Many people do get into occ med without being residency/fellowship trained, it used to be easier to get board certified too, but unfortunately this is changing and more places prefer the board certified physician. Most people who do occ med will do the urgent care/ fitness for duty/ drug testing part of occ med if they are not residency trained. I see this even with the PM&R physicians who do occ med. More complicated cases that include IMEs, disability evaluations and environmental exposures will still go to the occmed physicians. Yes fellowships for occ med include another prev med specialty like aerospace, toxicology or undersea and hyperbaric medicine, sometimes acute pain.
A list of residencies/fellowships are listed on their website. Becoming an MRO and making agreements with a few local companies can help lead into an occ med practice, but more group practices are starting based on the combined PT/OT, Pain, Radiology and Physician practice model and then being bought out by larger hospital systems. MRO is becoming more National rather than local as well.

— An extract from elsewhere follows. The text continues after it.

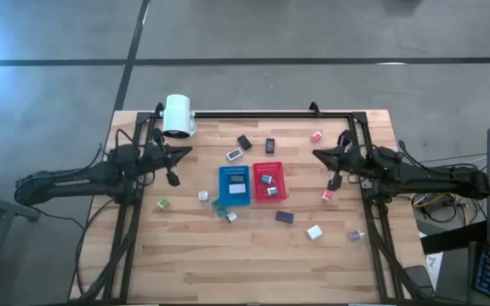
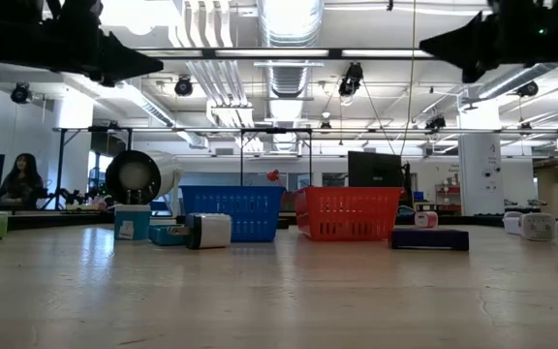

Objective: Pick & Place Office items
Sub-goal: Put the bottom white adaptor into the red bin

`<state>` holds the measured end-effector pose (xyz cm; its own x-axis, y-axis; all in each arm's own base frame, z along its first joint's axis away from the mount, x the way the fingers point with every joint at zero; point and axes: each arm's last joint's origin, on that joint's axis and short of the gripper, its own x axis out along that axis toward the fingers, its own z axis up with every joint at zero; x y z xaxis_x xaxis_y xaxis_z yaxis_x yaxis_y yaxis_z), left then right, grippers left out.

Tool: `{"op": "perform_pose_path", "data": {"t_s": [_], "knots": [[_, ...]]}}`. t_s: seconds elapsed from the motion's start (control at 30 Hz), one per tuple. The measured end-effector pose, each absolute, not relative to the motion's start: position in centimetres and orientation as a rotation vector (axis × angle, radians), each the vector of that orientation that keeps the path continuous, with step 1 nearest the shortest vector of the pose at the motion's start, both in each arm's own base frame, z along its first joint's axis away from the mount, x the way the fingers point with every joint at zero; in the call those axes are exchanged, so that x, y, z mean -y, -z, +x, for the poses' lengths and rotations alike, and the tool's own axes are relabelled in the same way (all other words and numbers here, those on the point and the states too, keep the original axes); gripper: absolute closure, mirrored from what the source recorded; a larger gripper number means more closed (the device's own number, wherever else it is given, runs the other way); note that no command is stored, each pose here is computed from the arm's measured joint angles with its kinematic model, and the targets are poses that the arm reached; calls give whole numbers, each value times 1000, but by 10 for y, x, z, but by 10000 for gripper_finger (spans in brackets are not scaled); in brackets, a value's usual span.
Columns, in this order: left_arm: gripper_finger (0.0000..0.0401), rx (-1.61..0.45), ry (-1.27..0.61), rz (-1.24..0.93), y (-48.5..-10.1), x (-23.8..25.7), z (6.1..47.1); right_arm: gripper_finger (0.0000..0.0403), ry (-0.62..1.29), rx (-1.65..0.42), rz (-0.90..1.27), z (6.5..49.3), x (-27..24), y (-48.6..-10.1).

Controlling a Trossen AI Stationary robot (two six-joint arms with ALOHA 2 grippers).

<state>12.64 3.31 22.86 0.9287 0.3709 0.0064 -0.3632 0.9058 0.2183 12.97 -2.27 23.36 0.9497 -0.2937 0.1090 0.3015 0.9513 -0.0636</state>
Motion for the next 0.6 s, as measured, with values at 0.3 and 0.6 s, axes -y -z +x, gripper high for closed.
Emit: {"op": "perform_pose_path", "data": {"t_s": [0.3,0.6], "knots": [[391,-70,-375,229,-224,-34,129,394,421,-218,-42,161,41,-257],[393,-74,-375,229,-223,-34,129,394,677,-815,133,174,105,-294]]}}
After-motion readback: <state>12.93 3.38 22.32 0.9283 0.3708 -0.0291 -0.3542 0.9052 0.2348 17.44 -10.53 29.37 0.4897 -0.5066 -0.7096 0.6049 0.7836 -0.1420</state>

No occ med physicians currently do not manage htn/dm/HL often because it is a preventive medicine specialty so especially in the future more wellness/surveillance exams will be performed by the occ med doc staff which will follow prevention of these diseases and then referral to primary care if a disease presents itself. Occ Med is starting to add more wellness due to the problem with more and more non-communicable diseases that are causing lost work time rather than injuries alone.
Prev medicine in itself is a good residency, however, a majority of graduates will continue on to do an occ med residency or do occ med in their practice. Being dual boarded in occ med and prev med is not really necessary, but an initial occ med residency gives you more tools to develop a practice in the future.

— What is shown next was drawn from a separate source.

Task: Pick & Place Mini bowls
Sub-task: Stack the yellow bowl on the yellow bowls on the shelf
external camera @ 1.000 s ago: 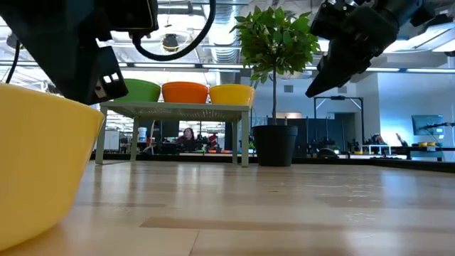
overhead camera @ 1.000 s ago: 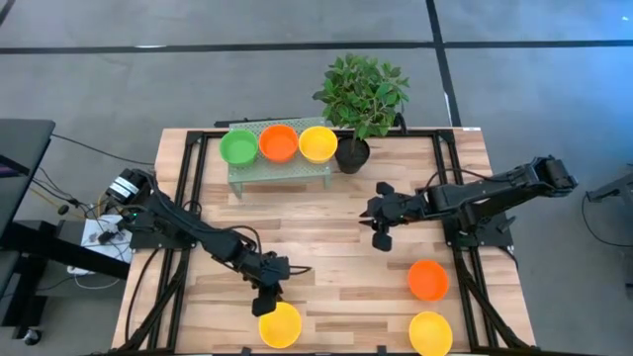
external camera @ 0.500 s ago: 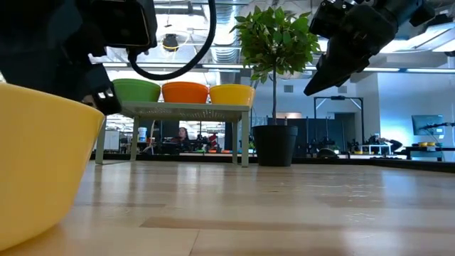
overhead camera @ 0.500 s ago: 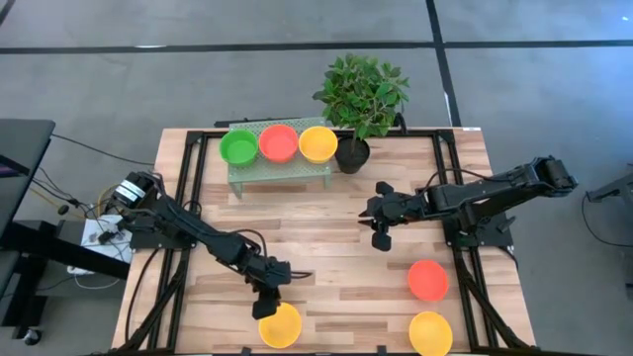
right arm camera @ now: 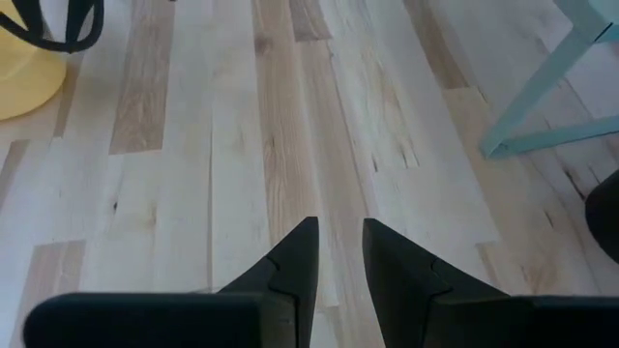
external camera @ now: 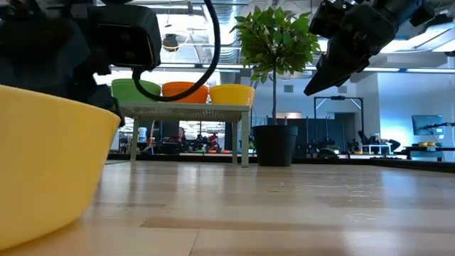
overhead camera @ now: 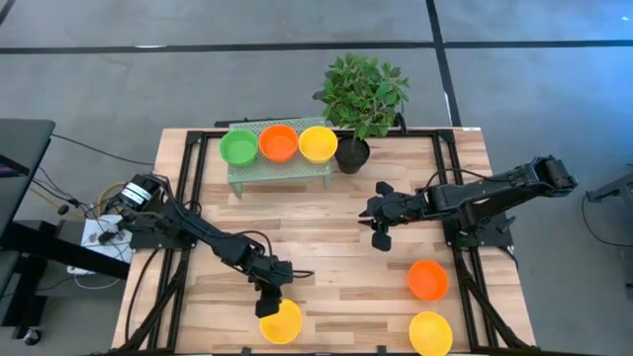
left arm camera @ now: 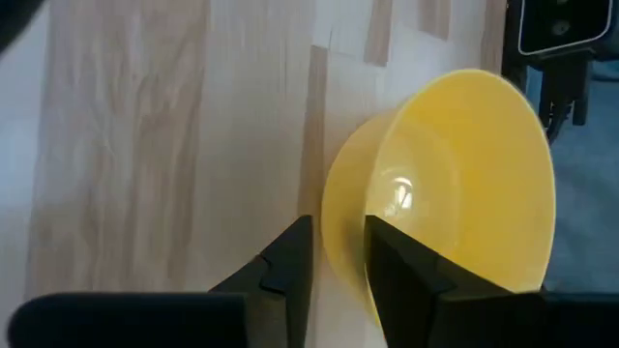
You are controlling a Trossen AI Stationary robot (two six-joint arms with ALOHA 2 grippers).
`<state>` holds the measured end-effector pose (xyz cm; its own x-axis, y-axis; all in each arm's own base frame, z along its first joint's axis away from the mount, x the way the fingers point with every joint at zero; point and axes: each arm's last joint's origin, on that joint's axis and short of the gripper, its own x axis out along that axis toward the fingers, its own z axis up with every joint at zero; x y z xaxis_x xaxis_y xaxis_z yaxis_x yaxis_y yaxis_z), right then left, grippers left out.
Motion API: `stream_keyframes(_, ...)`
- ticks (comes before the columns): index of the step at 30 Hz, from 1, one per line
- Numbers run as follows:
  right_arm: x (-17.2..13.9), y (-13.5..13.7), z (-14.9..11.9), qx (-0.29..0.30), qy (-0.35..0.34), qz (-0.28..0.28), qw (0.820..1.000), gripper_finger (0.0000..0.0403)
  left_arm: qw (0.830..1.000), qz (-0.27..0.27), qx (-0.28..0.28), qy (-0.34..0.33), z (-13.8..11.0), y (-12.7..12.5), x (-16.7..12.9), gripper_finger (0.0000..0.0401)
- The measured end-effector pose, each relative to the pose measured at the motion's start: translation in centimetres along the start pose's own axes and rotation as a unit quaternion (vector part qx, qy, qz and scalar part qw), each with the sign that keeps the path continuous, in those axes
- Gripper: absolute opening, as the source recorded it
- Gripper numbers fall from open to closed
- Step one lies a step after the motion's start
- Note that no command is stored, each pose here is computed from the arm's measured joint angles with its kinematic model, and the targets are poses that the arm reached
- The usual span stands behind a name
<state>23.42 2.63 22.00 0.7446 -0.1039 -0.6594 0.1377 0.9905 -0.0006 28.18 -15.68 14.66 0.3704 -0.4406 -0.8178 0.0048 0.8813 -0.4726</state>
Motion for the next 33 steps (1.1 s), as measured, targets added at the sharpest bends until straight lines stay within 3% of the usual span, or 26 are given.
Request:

Since occ med/prev med residencies include a public health degree and often at no cost, jobs with goverment and global health agencies go well with these residencies. I did an internship with the World Health Organization and the CDC/ATSDR during resideny so far and loved them.
Many Occ Med programs are funded by the NIOSH training grants, mine is funded by half GME/Medicare and half NIOSH which is a plus because it means that I was able to get the opportunity to rotate outside of my institution where as many residencies have more restraints. However, not all programs are funded by this grant, some are full GME and some are through a VA system or local businesses. NIOSH trainee grants are definitely still being funded for the next few years although there was a quesion about it earlier last year. Of course, this is the case for regular GME funding for all residency programs because they rely on the government working as well.
Hi folks,
Great forum goin here.
So I'm trained/BC in Family Medicine -- can I get into occmed without doing an occmed residency/fellowship? at the medical system I work at there are a few occmed physicians who are only FM or IM trained.
any advice on how I can get into the field?
also, based on the description of the field, is it accurate to say that Occmed physicians don't manage a pt's HTN/DM/HLD / chronic diseases? do you have a lot of issues with pain-med seeking pt's given that you deal with workplace injuries?